_What is needed:_ The whole listing should be retyped exactly as it appears.

===== Given information

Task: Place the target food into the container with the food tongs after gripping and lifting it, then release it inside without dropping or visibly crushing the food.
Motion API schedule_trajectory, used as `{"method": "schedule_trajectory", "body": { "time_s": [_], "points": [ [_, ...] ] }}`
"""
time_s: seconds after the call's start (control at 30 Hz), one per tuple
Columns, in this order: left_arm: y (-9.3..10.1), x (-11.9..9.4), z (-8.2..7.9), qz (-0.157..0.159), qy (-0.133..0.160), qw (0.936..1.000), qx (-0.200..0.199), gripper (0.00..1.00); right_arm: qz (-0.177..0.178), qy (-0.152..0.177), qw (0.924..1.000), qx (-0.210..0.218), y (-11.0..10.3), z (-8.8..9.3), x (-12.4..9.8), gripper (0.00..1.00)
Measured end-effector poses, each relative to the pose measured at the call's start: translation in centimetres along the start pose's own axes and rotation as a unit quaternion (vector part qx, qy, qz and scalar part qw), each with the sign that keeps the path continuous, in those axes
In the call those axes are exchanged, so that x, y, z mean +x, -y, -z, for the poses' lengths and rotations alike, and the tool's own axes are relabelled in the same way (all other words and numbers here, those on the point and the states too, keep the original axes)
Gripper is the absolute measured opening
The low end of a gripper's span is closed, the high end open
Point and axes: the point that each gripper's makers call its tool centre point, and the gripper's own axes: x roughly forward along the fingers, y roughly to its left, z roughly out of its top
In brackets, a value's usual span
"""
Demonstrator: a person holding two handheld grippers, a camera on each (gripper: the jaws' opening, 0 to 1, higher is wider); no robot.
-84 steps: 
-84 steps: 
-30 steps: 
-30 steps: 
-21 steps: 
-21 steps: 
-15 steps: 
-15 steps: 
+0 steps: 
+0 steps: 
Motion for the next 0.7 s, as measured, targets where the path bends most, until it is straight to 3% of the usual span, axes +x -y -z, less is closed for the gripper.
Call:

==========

_Result for this exercise:_
Task: Place the target food into the container with the food tongs after gripping and lifting it, then release it inside without dropping or visibly crushing the food.
Motion API schedule_trajectory, used as `{"method": "schedule_trajectory", "body": { "time_s": [_], "points": [ [_, ...] ] }}`
"""
time_s: seconds after the call's start (control at 30 Hz), one per tuple
Columns, in this order: left_arm: y (-9.3..10.1), x (-11.9..9.4), z (-8.2..7.9), qz (-0.157..0.159), qy (-0.133..0.160), qw (0.936..1.000), qx (-0.200..0.199), gripper (0.00..1.00); right_arm: qz (-0.177..0.178), qy (-0.152..0.177), qw (0.924..1.000), qx (-0.210..0.218), y (-11.0..10.3), z (-8.8..9.3), x (-12.4..9.8), gripper (0.00..1.00)
Measured end-effector poses, each relative to the pose measured at the call's start: translation in centimetres along the start pose's own axes and rotation as a unit quaternion (vector part qx, qy, qz and scalar part qw), each with the sign that keeps the path continuous, in those axes
In the call those axes are exchanged, so that x, y, z mean +x, -y, -z, for the poses' lengths and rotations alike, and the tool's own axes are relabelled in the same way (all other words and numbers here, those on the point and the states too, keep the original axes)
Gripper is the absolute measured opening
The low end of a gripper's span is closed, the high end open
Point and axes: the point that each gripper's makers call its tool centre point, and the gripper's own axes: x roughly forward along the fingers, y roughly to its left, z roughly out of its top
In brackets, a value's usual span
"""
Demonstrator: a person holding two handheld grippers, a camera on each (gripper: the jaws' opening, 0 to 1, higher is wider); no robot.
-84 steps: 
-84 steps: 
-30 steps: 
-30 steps: 
-21 steps: 
-21 steps: 
-15 steps: 
-15 steps: 
+0 steps: 
+0 steps: 
Motion for the next 0.7 s, as measured, targets where the path bends most, until it is straight to 3% of the usual span, axes +x -y -z, less is closed for the gripper.
Call:

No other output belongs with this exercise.